EXERCISE DESCRIPTION: In the following material, identify every line holding the string "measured" and return it.

PROVIDED MATERIAL:

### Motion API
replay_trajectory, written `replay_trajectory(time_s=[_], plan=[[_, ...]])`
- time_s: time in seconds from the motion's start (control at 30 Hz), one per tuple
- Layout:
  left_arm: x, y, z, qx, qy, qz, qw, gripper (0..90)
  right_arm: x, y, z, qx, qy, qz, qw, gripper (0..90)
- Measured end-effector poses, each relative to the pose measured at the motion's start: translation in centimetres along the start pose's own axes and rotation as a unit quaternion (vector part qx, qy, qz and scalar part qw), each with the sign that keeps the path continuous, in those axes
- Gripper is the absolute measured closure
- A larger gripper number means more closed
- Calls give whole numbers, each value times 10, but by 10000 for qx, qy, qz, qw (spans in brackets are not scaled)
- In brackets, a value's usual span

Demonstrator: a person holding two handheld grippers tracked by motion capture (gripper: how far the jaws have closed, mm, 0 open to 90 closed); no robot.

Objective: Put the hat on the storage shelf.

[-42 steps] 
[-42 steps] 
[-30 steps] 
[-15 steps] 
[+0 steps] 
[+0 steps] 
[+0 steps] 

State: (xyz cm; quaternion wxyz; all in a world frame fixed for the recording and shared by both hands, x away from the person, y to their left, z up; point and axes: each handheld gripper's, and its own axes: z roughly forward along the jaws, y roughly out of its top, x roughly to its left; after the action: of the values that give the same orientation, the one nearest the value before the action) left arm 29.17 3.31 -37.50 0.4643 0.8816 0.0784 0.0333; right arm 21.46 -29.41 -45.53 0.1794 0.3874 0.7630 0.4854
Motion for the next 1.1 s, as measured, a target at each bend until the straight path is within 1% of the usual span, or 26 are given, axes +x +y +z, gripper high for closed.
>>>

ANSWER SPACE:
- Measured end-effector poses, each relative to the pose measured at the motion's start: translation in centimetres along the start pose's own axes and rotation as a unit quaternion (vector part qx, qy, qz and scalar part qw), each with the sign that keeps the path continuous, in those axes
- Gripper is the absolute measured closure
Motion for the next 1.1 s, as measured, a target at each bend until the straight path is within 1% of the usual span, or 26 are given, axes +x +y +z, gripper high for closed.

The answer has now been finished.